Alors que la dette devrait atteindre 118 % du PIB à la fin de l’année, le gouvernement prépare le budget 2027 sous la pression. Chaque coup de frein déclenche une levée de boucliers sociale et politique, expliquent Philippe Juvin et Jean-René Cazeneuve
Alors que la France aborde la préparation du budget 2027 dans un contexte de fortes turbulences géopolitiques, la dette publique dépasse désormais 115 % du PIB, soit près de 3 500 milliards d’euros, et devrait franchir les 118 % d’ici la fin de l’année. Sa charge annuelle atteint 74 milliards agissant comme un nœud coulant sur nos finances publiques. Et pourtant, comme à chaque fois, au moment où il faudrait serrer les boulons, nous assistons à une levée de boucliers.
Ces trente dernières années ont consacré un étrange art de vivre à la française : ouvrir grand le robinet de la dépense publique sans jamais le refermer. Comme n’importe quel foyer ou entreprise, nous devrions savoir dépenser plus quand nous le pouvons, et moins quand nous le devons.
Le Fonds vert et MaPrimeRénov’ illustrent parfaitement ce vertige. En matière de transition écologique, le besoin est immense et vital, mais les contraintes budgétaires nous obligent à réduire la voilure. Alors que le Fonds vert n’existait pas en 2022, sa simple remise en question suffit à déclencher les accusations de « climato-négationnisme » chez les Verts, et de « scandale » à l’AMF. Peu importe l’efficacité réelle des dispositifs, peu importe les contraintes du moment.
La dépense publique vieillit mal
Autre exemple, la France comptera 1,7 million d’élèves de moins d’ici dix ans. On pourrait en profiter pour adapter le nombre de classes et d’enseignants à une démographie scolaire en baisse. Que nenni ! La surenchère est ouverte pour privilégier exclusivement la réduction du nombre d’élèves par classe. Sans que les études sur le sujet soient convaincantes. Nous n’avons jamais eu aussi peu d’élèves par classe pour un niveau qui ne cesse de baisser.
Ce phénomène a un nom : l’effet cliquet. Une fois enclenché, le mécanisme ne tourne que dans un sens. Chaque dépense crée ses bénéficiaires, chaque bénéficiaire crée ses défenseurs, et chaque défenseur transforme le moindre coup de frein en agression caractérisée.
La dépense publique a ceci de particulier qu’elle vieillit mal à la baisse. On s’y habitue vite.
Entre 2017 et 2024, le budget de la Culture a progressé de 25 %. En 2025, il recule de moins de 1 %. Cette réduction a été perçue comme un mépris de la culture, et non comme un geste de bonne gestion.
Faut-il rappeler le temps qu’il nous a fallu pour sortir du « quoi qu’il en coûte » ? Autant le soutien à notre pays était nécessaire, autant il nous a fallu un temps infini pour en sortir complètement.
Une large part de notre dépense publique est indexée : retraites, prestations sociales… Nos recettes, elles, ne le sont pas.

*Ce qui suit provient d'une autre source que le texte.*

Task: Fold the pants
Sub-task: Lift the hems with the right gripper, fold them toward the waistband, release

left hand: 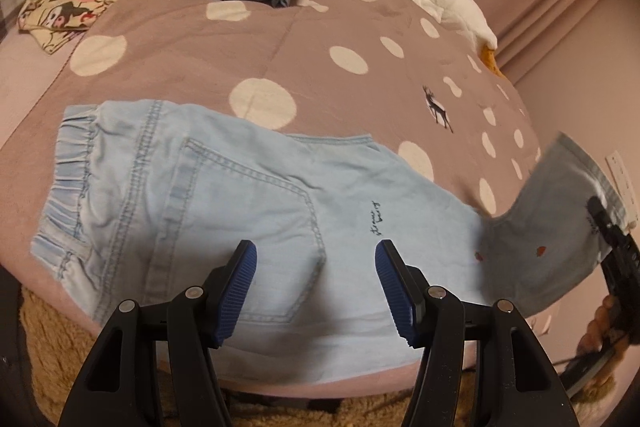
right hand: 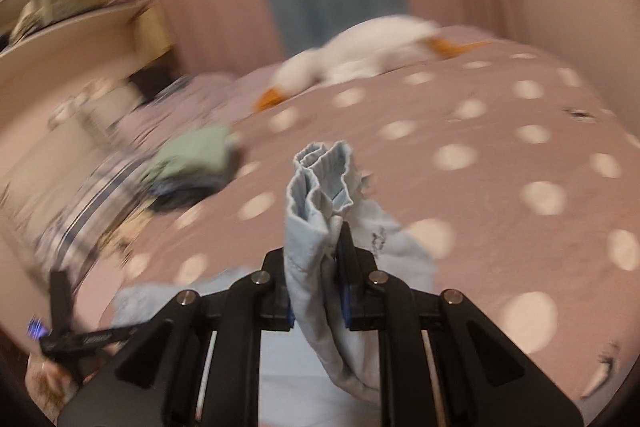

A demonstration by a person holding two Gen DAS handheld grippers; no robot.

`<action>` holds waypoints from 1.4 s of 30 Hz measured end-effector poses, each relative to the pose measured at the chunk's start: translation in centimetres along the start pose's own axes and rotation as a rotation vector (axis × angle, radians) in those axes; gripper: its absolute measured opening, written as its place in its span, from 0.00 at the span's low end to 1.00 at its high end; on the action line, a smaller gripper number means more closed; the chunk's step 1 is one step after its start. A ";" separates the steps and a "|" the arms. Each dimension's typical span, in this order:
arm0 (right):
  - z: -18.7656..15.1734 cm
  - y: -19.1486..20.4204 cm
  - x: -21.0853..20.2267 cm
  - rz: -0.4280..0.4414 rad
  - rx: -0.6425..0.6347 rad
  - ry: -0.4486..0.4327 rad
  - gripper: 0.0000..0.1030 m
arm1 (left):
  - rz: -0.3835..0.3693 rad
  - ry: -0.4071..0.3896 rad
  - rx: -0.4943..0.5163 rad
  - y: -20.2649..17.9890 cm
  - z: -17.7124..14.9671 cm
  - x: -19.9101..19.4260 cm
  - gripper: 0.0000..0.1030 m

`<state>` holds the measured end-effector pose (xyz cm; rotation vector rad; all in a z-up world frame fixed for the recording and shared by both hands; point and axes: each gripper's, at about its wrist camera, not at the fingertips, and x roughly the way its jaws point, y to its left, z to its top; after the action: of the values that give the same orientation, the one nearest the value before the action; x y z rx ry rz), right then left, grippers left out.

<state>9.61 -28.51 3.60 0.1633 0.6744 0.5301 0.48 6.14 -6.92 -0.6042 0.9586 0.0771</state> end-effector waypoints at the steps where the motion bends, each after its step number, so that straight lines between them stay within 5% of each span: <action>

Ce que nos débats budgétaires présentent fièrement comme des « économies » ne sont, dans la quasi-totalité des cas, qu’un ralentissement de la hausse. On ne dépense pas moins, on dépense un peu moins vite. La nuance est de taille, et l’euphémisme coûte cher.
Le point de référence n’est plus le besoin réel ni même le niveau absolu de la dépense, c’est ce qu’elle était l’année d’avant.
La France n’a pas seulement un problème de niveau de dépenses publiques. Elle a un problème de rapport à la réalité budgétaire. L’idée qu’une dépense engagée puisse être réduite, voire supprimée, sans que cela constitue ipso facto une faute morale, reste à peu près inaudible dans notre débat politique. Tant que cette conviction ne s’impose pas, les exercices budgétaires resteront ce qu’ils sont trop souvent devenus : de savantes discussions sur la vitesse à laquelle on continue de dépenser plus. Le vrai courage, en la matière, ne consiste pas à trouver de nouvelles recettes. Il consiste à dire simplement : nous avons moins d’argent, alors nous dépensons moins et mieux. Le budget 2027 nous dira si nous en sommes capables.